We share many similarities when it comes to diet. I'd be interested in hearing what supplements you are taking for plant based amino acids. It would also be great to hear about the others you mentioned, which contribute to your overall mind and body health.

November 9, 2021 | Unregistered CommenterJosh

I'm a couple decades younger than you (which doesn't make me "young", by any means!), and I wonder if my chronic back pain would be regulated be reducing my nightshade vegetable intake. It might be time for an experiment.

November 9, 2021 | Unregistered CommenterPlain Jim Brittain

I wish you long life and good health. Thank you for sharing this and for constantly sharing your wealth of knowledge. It gives us hope and a plan.

November 9, 2021 | Unregistered CommenterRinaldi

I gave up eating meat (for many years) after a trip through the US western states. If you have never seen 2000 cattle standing knee-deep in a mud and crap feedlot being fattened up for slaughter then it would be educational. I stopped eating red meat the next day

"Most Beef cattle are finished in feedlots. The first feedlots were constructed in the early 1950s. Some of these feedlots grew so large they warranted a new designation, "Concentrated Animal Feeding Operation" (CAFO). Most American beef cattle spend the last half of their lives in a CAFO.[16]"

November 9, 2021 | Unregistered CommenterSteveP

“Animals are raised in a small space, where they have no exercise, and just eat. This cannot be healthy for the animal, so can it be healthy for me to eat the meat of the animal?
“The animals are fed genetically modified food, given growth hormones to make them grow in as short as time possible, and antibiotics to prevent them from becoming diseased due to the unhealthy conditions they live in.”

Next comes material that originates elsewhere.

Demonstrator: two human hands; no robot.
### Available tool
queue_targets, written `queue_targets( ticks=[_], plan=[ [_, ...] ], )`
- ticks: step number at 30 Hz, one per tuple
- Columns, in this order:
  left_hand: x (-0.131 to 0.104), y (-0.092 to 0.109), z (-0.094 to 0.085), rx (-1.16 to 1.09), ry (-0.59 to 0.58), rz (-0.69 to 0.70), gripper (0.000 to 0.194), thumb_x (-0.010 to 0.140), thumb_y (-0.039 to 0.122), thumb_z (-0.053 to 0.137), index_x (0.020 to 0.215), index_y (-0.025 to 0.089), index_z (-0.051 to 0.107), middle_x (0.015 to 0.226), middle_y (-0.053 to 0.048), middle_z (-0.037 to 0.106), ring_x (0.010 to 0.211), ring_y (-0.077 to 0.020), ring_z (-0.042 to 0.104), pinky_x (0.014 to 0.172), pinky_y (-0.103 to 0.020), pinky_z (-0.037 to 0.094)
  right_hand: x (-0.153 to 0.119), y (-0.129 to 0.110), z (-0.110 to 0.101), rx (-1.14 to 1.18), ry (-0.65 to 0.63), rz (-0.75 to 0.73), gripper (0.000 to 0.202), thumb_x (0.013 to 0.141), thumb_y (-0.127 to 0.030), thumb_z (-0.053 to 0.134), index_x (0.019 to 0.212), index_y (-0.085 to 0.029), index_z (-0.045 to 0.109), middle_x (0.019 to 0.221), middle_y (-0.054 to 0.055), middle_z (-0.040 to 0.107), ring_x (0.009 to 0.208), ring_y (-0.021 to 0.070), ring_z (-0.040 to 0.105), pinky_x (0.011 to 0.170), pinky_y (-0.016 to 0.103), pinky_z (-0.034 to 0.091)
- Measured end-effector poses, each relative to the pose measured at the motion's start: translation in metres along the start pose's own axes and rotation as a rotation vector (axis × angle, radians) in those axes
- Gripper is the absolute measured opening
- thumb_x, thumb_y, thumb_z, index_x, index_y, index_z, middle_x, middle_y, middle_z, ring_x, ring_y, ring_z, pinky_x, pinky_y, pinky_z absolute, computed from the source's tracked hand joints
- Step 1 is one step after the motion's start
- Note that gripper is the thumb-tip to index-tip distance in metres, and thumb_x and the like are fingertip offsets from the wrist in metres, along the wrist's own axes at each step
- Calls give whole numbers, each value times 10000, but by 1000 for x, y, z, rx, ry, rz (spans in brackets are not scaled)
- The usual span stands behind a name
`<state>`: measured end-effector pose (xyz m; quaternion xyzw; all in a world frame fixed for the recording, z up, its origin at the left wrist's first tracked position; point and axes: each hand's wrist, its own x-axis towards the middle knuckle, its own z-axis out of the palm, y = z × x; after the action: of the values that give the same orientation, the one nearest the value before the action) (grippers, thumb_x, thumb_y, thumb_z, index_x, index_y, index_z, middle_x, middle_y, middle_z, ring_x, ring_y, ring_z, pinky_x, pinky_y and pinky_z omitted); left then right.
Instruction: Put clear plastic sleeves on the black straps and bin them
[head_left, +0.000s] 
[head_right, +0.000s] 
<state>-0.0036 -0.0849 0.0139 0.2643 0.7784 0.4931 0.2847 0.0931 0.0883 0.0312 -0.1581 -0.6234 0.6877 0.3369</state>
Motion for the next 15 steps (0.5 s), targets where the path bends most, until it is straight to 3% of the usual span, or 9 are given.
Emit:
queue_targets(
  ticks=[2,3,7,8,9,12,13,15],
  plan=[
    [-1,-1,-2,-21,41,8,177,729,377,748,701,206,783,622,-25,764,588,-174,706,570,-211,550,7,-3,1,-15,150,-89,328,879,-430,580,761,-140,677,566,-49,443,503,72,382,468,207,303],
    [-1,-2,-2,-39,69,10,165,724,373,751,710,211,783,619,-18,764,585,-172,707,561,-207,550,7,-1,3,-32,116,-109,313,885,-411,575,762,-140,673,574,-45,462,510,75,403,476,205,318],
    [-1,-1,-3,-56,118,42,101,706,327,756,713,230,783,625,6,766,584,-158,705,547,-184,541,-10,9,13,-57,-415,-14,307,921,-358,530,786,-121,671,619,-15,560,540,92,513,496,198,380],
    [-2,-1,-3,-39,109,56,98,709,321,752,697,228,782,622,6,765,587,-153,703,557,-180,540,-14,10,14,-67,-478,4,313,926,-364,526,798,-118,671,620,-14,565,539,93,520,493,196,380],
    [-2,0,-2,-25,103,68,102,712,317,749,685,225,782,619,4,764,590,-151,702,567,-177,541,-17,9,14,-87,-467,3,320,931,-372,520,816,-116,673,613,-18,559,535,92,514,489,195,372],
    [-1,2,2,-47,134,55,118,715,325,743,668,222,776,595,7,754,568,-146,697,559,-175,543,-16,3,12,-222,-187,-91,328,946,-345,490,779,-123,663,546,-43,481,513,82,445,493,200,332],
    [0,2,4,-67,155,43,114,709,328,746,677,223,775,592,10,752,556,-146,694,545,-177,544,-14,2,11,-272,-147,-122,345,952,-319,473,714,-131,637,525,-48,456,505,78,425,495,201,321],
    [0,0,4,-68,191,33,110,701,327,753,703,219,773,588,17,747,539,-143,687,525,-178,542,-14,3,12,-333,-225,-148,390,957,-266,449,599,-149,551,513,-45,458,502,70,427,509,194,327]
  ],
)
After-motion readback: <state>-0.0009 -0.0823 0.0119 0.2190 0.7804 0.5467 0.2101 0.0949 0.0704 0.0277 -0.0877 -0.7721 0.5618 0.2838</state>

I thought you were describing humans!

Children are raised by the “Metaverse”, continue to live in it as adults, illicit drug usage is encouraged, sex work is legitimized and safer thanks to the internet (see recent CNN special), the disarming rise in STD’s is just a part of life with routine visits to the clinic to get their shots, hating one’s body, gender, race and then not allowing same hate towards others, ignoring healthy people’s natural immunity by forcing unneeded vaccines, and in the end hating people that are healthy, that use their brains, that are not dependent, and the greatest travesty, branding such people as dangerous enemies of the state.

One of the greatest attractions, to me, of cycling is independence and freedom; the residual benefits of health, peace of mind and balance in life were always there, unnoticed except when called to mind. It’s not the animals I eat, but like birds, the ones I observe that lift my spirit.

And that cannot be found in a Metaverse.